▸ **Task to complete**
Repeat the entries below exactly. Drop the pictures.

▸ **Recorded information**
---*---

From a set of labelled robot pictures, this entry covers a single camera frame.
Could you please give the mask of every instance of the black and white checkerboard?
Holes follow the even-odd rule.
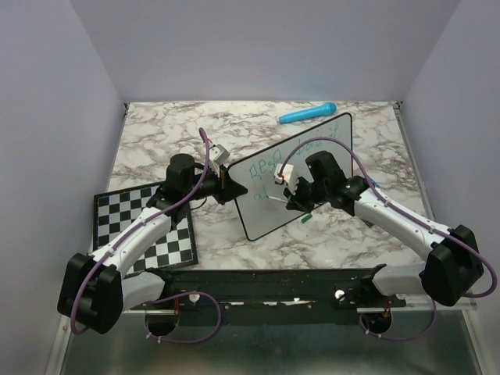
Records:
[[[94,197],[94,250],[107,245],[139,217],[146,202],[160,183]],[[176,269],[198,264],[191,212],[166,236],[160,238],[127,272],[138,273],[147,268]]]

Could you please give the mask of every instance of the blue toy microphone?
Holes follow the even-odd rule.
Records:
[[[305,119],[310,119],[316,116],[329,116],[333,115],[337,110],[337,106],[334,103],[326,103],[320,105],[319,107],[304,109],[302,111],[288,113],[280,117],[280,123],[292,123],[294,121],[300,121]]]

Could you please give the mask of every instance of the small whiteboard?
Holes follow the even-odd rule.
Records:
[[[235,199],[248,240],[255,241],[304,214],[286,210],[283,202],[267,197],[285,199],[284,187],[274,183],[273,174],[276,165],[282,163],[300,143],[316,137],[335,138],[352,148],[351,114],[342,113],[229,166],[230,178],[248,189],[247,194]],[[345,176],[352,177],[351,155],[340,145],[329,141],[314,141],[307,144],[294,154],[289,163],[294,165],[300,177],[312,181],[305,159],[322,150],[331,152]]]

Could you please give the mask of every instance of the marble surface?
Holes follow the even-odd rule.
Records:
[[[179,152],[204,159],[198,128],[231,152],[230,162],[297,134],[326,118],[280,125],[285,113],[322,102],[133,103],[109,184],[117,190],[161,181]],[[386,102],[337,102],[353,116],[353,148],[391,198],[424,214],[423,203],[394,111]],[[355,174],[359,169],[355,165]],[[399,240],[324,205],[307,223],[296,220],[250,242],[234,202],[213,198],[193,212],[199,264],[191,269],[248,270],[372,267],[419,262]]]

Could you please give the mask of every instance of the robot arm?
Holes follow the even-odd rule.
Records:
[[[212,196],[218,203],[225,204],[246,194],[248,190],[227,175],[223,163],[228,156],[229,152],[220,145],[210,148],[209,171],[191,199]],[[201,174],[195,175],[195,167],[203,168],[192,156],[173,156],[166,169],[165,182],[150,198],[141,215],[103,248],[91,255],[78,253],[69,260],[57,305],[60,313],[71,316],[77,292],[99,261],[102,264],[84,286],[76,321],[100,334],[111,329],[122,311],[154,301],[163,294],[171,294],[170,279],[164,273],[146,270],[127,279],[125,275],[139,257],[174,229],[190,210],[189,202],[181,205],[178,202],[188,196],[201,178]],[[175,209],[161,214],[174,205]]]
[[[376,224],[408,245],[424,261],[410,266],[381,265],[373,269],[371,293],[428,294],[442,305],[454,305],[483,275],[482,263],[456,243],[434,233],[439,230],[469,245],[476,252],[473,232],[464,226],[455,229],[417,215],[390,198],[380,189],[383,202],[359,176],[346,178],[335,158],[326,151],[317,152],[305,160],[313,182],[299,177],[292,165],[281,165],[274,173],[275,182],[285,186],[287,209],[310,213],[315,205],[329,202],[365,223]],[[426,223],[425,230],[408,218],[411,215]]]

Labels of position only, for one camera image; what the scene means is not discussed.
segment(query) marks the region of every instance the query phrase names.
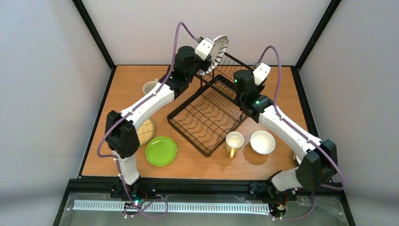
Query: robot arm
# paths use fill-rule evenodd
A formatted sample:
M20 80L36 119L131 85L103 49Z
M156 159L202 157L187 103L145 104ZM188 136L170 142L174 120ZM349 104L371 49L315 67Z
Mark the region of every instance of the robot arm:
M158 83L150 93L145 95L143 98L141 98L138 102L133 104L132 106L122 110L120 112L120 115L126 115L128 112L131 112L132 109L137 106L139 103L141 103L143 100L147 99L150 97L151 94L155 93L155 91L161 86L161 83ZM147 101L145 101L141 106L136 108L133 113L126 118L126 123L131 122L132 128L130 134L134 136L133 140L135 141L135 144L133 147L135 147L134 152L138 149L140 145L140 141L138 141L137 136L137 131L140 129L141 125L151 117L155 112L157 112L161 107L165 106L166 104L172 102L175 99L175 94L173 90L170 89L170 87L167 84L164 84L162 88L159 90L159 92L154 96L149 98ZM124 175L125 183L128 185L133 184L138 178L139 178L139 173L137 171L137 166L136 166L136 155L132 152L130 153L121 153L122 150L118 151L113 150L113 154L118 157L118 162L119 162L119 167L122 172L122 175Z
M140 176L135 156L140 146L137 131L161 107L179 97L188 88L198 71L211 68L211 63L214 62L211 62L210 51L214 44L215 42L210 39L202 39L195 49L190 46L179 48L175 56L174 70L170 76L165 74L151 92L120 113L116 111L108 113L106 132L123 116L131 113L106 138L108 147L117 157L126 184L132 185Z
M237 92L236 104L245 115L279 136L302 161L299 167L281 171L271 176L269 178L273 187L271 189L277 193L298 187L314 191L335 175L336 170L325 156L309 143L309 140L319 144L319 147L335 163L337 162L336 146L331 140L322 142L320 138L306 132L282 113L278 106L275 108L272 100L260 94L264 86L257 81L263 81L266 78L268 68L267 65L260 64L253 72L240 70L234 73L234 85ZM296 130L305 134L308 139L302 137Z

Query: cup
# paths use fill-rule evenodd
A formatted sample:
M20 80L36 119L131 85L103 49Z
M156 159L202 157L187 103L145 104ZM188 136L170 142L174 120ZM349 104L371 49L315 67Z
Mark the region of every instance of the cup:
M234 154L239 151L239 149L244 144L244 137L239 132L233 131L226 136L226 150L230 153L230 158L234 157Z
M147 94L151 92L151 90L158 84L158 79L155 79L154 81L149 81L143 86L143 93Z
M251 136L250 144L255 153L270 154L276 147L276 140L266 131L256 131Z

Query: plate
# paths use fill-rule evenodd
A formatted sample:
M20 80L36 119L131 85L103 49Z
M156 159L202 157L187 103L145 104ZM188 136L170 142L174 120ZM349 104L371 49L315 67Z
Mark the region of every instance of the plate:
M166 166L176 155L176 143L168 137L156 137L145 148L145 157L154 166Z
M211 73L214 68L220 63L223 58L223 55L226 53L227 46L229 45L229 39L225 35L221 35L213 39L215 45L213 46L211 52L211 65L206 71L200 70L198 72L199 75L206 75Z

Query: wire
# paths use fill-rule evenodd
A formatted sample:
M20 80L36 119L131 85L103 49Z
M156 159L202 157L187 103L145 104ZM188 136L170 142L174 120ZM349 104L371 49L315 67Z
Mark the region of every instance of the wire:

---*---

▸ **Reply to the exercise**
From a set of labelled robot pictures, this entry covers a single camera frame.
Could you please give the mask of every instance of the black and white checkerboard?
Holes follow the even-odd rule.
Records:
[[[94,197],[94,250],[107,245],[139,217],[146,202],[160,183]],[[176,269],[198,264],[191,212],[166,236],[160,238],[127,272],[138,273],[147,268]]]

Could you please give the mask of every instance of the blue toy microphone?
Holes follow the even-odd rule.
Records:
[[[305,119],[310,119],[316,116],[329,116],[333,115],[337,110],[337,106],[334,103],[326,103],[320,105],[319,107],[304,109],[302,111],[288,113],[280,117],[280,123],[292,123],[294,121],[300,121]]]

Could you please give the mask of every instance of the small whiteboard?
Holes follow the even-odd rule.
Records:
[[[235,199],[248,240],[255,241],[304,214],[286,210],[283,202],[267,197],[285,199],[284,187],[274,183],[273,174],[276,165],[282,163],[300,143],[316,137],[335,138],[352,148],[351,114],[342,113],[229,166],[230,178],[248,189],[247,194]],[[345,176],[352,177],[351,155],[340,145],[329,141],[314,141],[307,144],[294,154],[289,163],[294,165],[300,177],[312,181],[305,159],[322,150],[331,152]]]

Could you please give the mask of every instance of the marble surface?
Holes follow the even-odd rule.
Records:
[[[179,152],[204,159],[198,128],[231,152],[230,162],[297,134],[326,118],[280,125],[285,113],[322,102],[133,103],[109,184],[117,190],[161,181]],[[386,102],[337,102],[353,116],[353,148],[391,198],[424,214],[423,203],[394,111]],[[355,174],[359,169],[355,165]],[[399,240],[324,205],[307,223],[296,220],[250,242],[234,202],[213,198],[193,212],[199,264],[191,269],[248,270],[372,267],[419,262]]]

Could you please give the mask of every instance of the robot arm?
Holes follow the even-odd rule.
Records:
[[[212,196],[218,203],[225,204],[246,194],[248,190],[227,175],[223,163],[228,156],[229,152],[220,145],[210,148],[209,171],[191,199]],[[201,174],[195,175],[195,167],[203,168],[192,156],[173,156],[166,169],[165,182],[150,198],[141,215],[103,248],[91,255],[78,253],[69,260],[57,305],[60,313],[71,316],[77,292],[99,261],[102,264],[84,286],[76,321],[100,334],[111,329],[122,311],[154,301],[163,294],[171,294],[170,279],[164,273],[146,270],[127,279],[125,275],[139,257],[174,229],[190,210],[189,202],[181,205],[178,202],[188,196],[201,178]],[[175,209],[161,214],[174,205]]]
[[[376,224],[408,245],[424,261],[410,266],[381,265],[373,269],[371,293],[428,294],[442,305],[454,305],[483,275],[482,263],[456,243],[434,233],[439,230],[469,245],[476,252],[473,232],[464,226],[455,229],[417,215],[390,198],[380,189],[383,202],[359,176],[346,178],[335,158],[326,151],[317,152],[305,160],[313,182],[299,177],[292,165],[281,165],[274,173],[275,182],[285,186],[287,209],[310,213],[315,205],[329,202],[365,223]],[[426,223],[425,230],[408,218],[411,215]]]

Labels of position only, for one camera image; what the scene means is not discussed.
segment(query) marks the region of every instance the query phrase names.
Query: robot arm
# paths use fill-rule evenodd
A formatted sample:
M20 80L36 119L131 85L103 49Z
M156 159L202 157L187 103L145 104ZM188 136L170 142L174 120ZM349 104L371 49L315 67Z
Mark the region of every instance of the robot arm:
M158 83L150 93L145 95L143 98L141 98L138 102L133 104L132 106L122 110L120 112L120 115L126 115L128 112L131 112L132 109L137 106L139 103L141 103L143 100L147 99L150 97L151 94L155 93L155 91L161 86L161 83ZM147 101L145 101L141 106L136 108L133 113L126 118L126 123L131 122L132 128L130 134L134 136L133 140L135 141L135 144L133 147L135 147L134 152L138 149L140 145L140 141L138 141L137 136L137 131L140 129L141 125L151 117L155 112L157 112L161 107L165 106L166 104L172 102L175 99L175 94L173 90L170 89L170 87L167 84L164 84L162 88L159 90L159 92L154 96L149 98ZM124 175L125 183L128 185L133 184L138 178L139 178L139 173L137 171L137 166L136 166L136 155L132 152L130 153L121 153L122 150L118 151L113 150L113 154L118 157L118 162L119 162L119 167L122 172L122 175Z
M140 176L135 156L140 146L137 131L161 107L179 97L188 88L198 71L211 68L211 63L214 62L211 62L210 51L214 44L215 42L210 39L202 39L195 49L190 46L179 48L175 56L174 70L170 76L165 74L151 92L120 113L116 111L108 113L106 132L123 116L131 113L106 138L108 147L117 157L126 184L132 185Z
M237 92L236 104L245 115L279 136L302 161L299 167L281 171L271 176L269 178L273 187L271 189L277 193L298 187L314 191L335 175L336 170L325 156L309 143L309 140L319 144L319 147L335 163L337 162L336 146L331 140L322 142L320 138L306 132L282 113L278 106L275 108L272 100L260 94L264 86L257 81L263 81L266 78L268 68L267 65L260 64L253 72L240 70L234 73L234 85ZM296 130L305 134L308 139L302 137Z

Query: cup
# paths use fill-rule evenodd
A formatted sample:
M20 80L36 119L131 85L103 49Z
M156 159L202 157L187 103L145 104ZM188 136L170 142L174 120ZM349 104L371 49L315 67Z
Mark the region of every instance of the cup:
M234 154L239 151L239 149L244 144L244 137L239 132L233 131L226 136L226 150L230 153L230 158L234 157Z
M147 94L151 92L151 90L158 84L158 79L155 79L154 81L149 81L143 86L143 93Z
M251 136L250 144L255 153L270 154L276 147L276 140L266 131L256 131Z

Query: plate
# paths use fill-rule evenodd
A formatted sample:
M20 80L36 119L131 85L103 49Z
M156 159L202 157L187 103L145 104ZM188 136L170 142L174 120ZM349 104L371 49L315 67Z
Mark the region of every instance of the plate:
M166 166L176 155L176 143L168 137L156 137L145 148L145 157L154 166Z
M211 73L214 68L220 63L223 58L223 55L226 53L227 46L229 45L229 39L225 35L221 35L213 39L215 45L213 46L211 52L211 65L206 71L200 70L198 72L199 75L206 75Z

Query: wire
# paths use fill-rule evenodd
A formatted sample:
M20 80L36 119L131 85L103 49Z
M156 159L202 157L187 103L145 104ZM188 136L170 142L174 120ZM349 104L371 49L315 67Z
Mark the region of every instance of the wire:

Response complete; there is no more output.